→ Exercise details
Search the listing for the string "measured" and copy every line that contains it.
___
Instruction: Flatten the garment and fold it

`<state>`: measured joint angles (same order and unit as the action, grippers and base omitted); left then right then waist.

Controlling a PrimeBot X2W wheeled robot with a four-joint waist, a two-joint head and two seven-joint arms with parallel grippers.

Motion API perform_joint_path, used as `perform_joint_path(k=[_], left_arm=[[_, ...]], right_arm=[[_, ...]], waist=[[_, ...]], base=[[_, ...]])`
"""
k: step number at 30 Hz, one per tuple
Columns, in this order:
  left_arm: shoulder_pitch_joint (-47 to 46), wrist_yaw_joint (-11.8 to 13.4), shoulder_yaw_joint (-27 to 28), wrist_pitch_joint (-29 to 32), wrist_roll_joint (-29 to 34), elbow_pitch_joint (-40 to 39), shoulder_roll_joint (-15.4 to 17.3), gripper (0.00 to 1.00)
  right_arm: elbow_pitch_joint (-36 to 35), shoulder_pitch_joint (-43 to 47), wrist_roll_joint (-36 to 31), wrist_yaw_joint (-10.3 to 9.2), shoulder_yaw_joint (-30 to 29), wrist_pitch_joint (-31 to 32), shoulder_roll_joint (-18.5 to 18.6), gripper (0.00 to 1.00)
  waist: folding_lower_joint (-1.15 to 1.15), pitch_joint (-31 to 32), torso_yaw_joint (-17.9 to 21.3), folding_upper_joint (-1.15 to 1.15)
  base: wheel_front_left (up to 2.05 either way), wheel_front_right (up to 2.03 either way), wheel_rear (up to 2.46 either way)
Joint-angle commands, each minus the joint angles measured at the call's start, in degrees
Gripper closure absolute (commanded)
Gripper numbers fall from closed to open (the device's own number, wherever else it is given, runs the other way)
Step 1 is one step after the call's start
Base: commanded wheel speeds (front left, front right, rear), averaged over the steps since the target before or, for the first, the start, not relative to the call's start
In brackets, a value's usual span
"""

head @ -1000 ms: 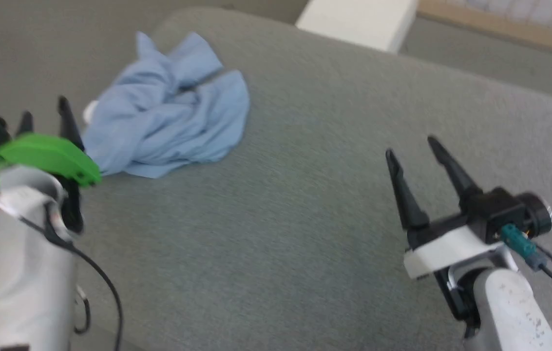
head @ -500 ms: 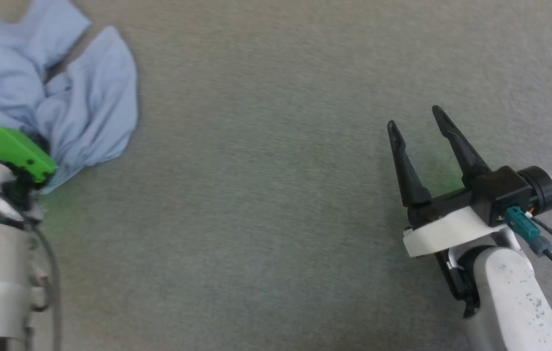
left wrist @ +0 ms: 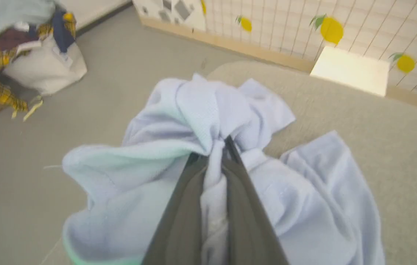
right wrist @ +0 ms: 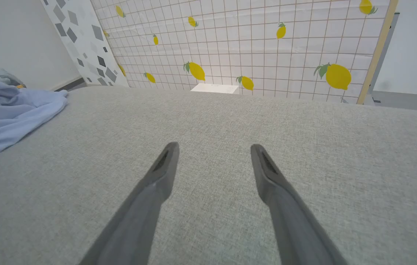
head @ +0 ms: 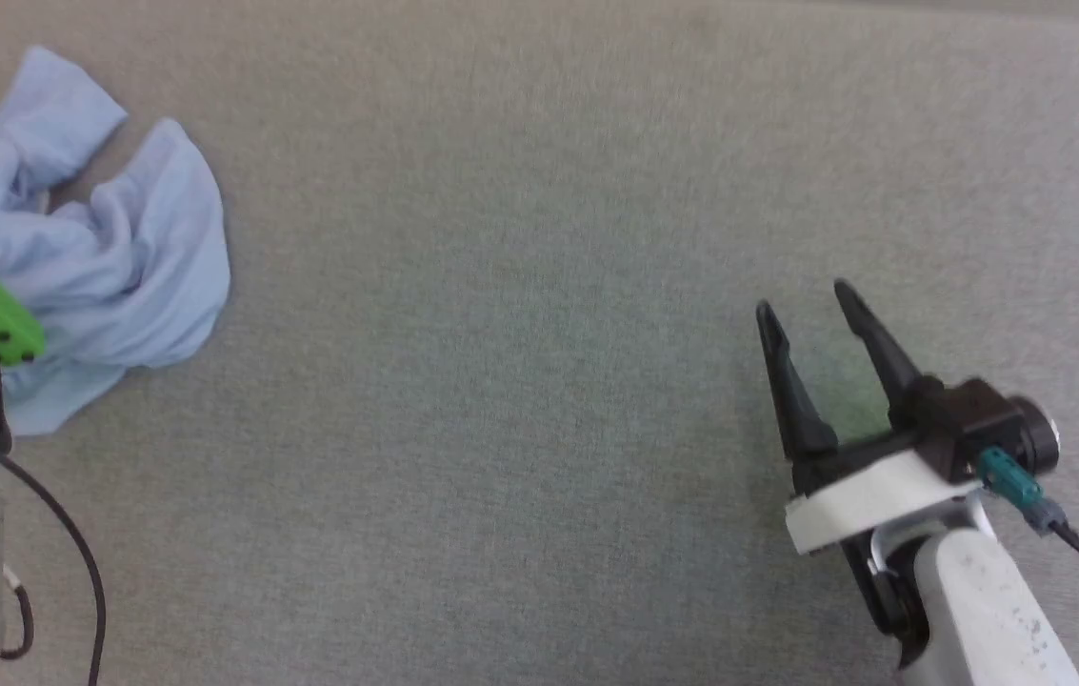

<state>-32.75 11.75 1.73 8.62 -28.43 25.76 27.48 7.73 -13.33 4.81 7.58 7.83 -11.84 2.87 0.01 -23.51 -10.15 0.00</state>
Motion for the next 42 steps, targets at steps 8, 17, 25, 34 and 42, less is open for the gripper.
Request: perform_joint_path(k=[8,17,25,34,42], left_arm=[[-6.0,-2.0,-5.8,-13.5,7.3,-9.0,-0.6,1.00],[-11.5,-6.0,-13.8,-15.3,6.3,-15.2,-9.2,1.00],[-15.1,-9.2,-20.3,-15.4,2.6,-15.8,-19.2,1.00],[-3.9,-9.5,-29.5,-6.1,-1.1,-5.0,-23.1,1.00],[8.1,-9.1,-37.1,11.5,-2.8,7.5,-22.6,1.00]], right_arm=[[1.7,5.5,2.8,-0.09,-1.4,-1.3,0.0,0.00],[1.4,8.3,3.6,-0.09,-3.0,-1.4,0.0,0.00],[0.2,9.4,3.4,-0.09,-3.7,-0.5,0.0,0.00],[-0.3,9.6,3.5,-0.09,-2.9,0.0,0.0,0.00],[-0.5,9.6,3.2,-0.09,-3.2,0.4,0.0,0.00]], waist=[[-0.01,18.3,1.1,0.00],[-0.01,22.6,8.4,0.00],[-0.01,22.4,14.9,0.00],[-0.01,21.4,19.3,0.00],[-0.01,19.9,19.9,0.00]], base=[[0.00,0.00,0.00],[0.00,0.00,0.00],[0.00,0.00,0.00],[0.00,0.00,0.00],[0.00,0.00,0.00]])
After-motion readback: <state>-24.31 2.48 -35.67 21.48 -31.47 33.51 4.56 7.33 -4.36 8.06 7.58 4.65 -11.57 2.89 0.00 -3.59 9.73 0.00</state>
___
→ Answer box
`<state>`: measured joint angles (same order and unit as the action, grippers and base omitted); left then right then waist.
Joint-angle commands, each minus the joint angles measured at the call's start, in degrees

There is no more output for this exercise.